:: TASK REQUIREMENTS ::
In the entries below, how many lines hold the word "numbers"? Answer with the number only.

------ SUPPLIED MATERIAL

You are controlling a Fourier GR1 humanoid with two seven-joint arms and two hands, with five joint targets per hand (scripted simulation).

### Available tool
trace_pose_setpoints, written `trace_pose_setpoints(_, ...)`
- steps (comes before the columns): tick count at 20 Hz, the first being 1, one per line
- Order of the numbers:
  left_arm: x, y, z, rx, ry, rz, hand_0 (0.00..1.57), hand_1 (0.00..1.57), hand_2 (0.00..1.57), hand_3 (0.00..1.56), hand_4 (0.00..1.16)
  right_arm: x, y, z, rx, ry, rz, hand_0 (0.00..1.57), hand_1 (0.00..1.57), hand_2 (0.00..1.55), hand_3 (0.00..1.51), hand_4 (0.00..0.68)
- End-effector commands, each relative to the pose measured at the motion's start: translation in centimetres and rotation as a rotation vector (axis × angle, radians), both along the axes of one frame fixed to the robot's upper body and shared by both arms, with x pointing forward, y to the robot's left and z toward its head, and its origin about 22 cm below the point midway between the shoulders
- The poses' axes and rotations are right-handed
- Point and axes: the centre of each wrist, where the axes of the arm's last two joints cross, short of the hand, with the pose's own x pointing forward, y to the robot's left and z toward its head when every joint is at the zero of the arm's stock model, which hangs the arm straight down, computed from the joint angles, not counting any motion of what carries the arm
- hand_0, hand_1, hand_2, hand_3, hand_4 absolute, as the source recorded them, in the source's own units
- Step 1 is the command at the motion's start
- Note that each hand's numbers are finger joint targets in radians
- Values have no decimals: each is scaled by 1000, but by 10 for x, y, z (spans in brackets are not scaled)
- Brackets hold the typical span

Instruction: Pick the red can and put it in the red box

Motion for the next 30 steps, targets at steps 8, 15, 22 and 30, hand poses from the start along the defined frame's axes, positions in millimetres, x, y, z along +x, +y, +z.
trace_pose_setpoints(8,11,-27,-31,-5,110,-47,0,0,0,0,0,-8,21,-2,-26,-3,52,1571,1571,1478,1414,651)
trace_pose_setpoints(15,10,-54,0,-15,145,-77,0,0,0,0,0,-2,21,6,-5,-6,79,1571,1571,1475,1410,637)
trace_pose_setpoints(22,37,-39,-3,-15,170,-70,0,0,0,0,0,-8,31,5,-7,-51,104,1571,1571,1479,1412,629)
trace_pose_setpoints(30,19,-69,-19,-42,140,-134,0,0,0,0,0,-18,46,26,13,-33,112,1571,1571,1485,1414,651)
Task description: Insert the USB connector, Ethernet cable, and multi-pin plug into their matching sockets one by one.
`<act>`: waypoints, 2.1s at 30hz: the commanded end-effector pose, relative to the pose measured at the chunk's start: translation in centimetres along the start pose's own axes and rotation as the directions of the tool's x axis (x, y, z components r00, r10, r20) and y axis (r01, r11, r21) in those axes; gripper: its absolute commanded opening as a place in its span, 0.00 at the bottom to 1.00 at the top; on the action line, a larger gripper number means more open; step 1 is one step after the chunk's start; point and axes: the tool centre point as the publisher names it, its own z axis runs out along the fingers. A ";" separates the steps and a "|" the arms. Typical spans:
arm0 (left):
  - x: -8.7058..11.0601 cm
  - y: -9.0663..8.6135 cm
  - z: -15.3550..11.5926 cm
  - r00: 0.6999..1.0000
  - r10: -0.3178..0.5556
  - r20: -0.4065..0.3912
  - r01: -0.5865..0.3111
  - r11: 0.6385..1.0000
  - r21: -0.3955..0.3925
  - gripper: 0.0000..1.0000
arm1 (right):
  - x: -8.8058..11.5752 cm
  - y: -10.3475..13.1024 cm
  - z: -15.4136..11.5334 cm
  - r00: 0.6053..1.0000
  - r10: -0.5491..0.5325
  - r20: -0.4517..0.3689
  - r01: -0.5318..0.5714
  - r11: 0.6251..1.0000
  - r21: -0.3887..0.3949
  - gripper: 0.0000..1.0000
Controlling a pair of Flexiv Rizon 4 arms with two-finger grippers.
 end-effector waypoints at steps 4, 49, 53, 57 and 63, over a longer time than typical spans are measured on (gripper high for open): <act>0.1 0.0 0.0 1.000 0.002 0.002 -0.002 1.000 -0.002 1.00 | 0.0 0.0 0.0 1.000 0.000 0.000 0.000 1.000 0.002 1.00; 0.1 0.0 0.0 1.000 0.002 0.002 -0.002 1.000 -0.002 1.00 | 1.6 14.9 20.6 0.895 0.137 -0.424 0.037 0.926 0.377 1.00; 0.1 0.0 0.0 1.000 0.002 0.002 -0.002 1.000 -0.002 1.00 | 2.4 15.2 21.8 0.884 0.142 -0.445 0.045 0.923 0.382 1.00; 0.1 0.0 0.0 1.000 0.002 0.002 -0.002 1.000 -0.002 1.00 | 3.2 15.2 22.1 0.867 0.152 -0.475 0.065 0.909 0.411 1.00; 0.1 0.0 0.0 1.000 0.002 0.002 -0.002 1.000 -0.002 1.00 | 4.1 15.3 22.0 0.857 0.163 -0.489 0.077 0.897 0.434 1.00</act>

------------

:: EXERCISE ANSWER ::
2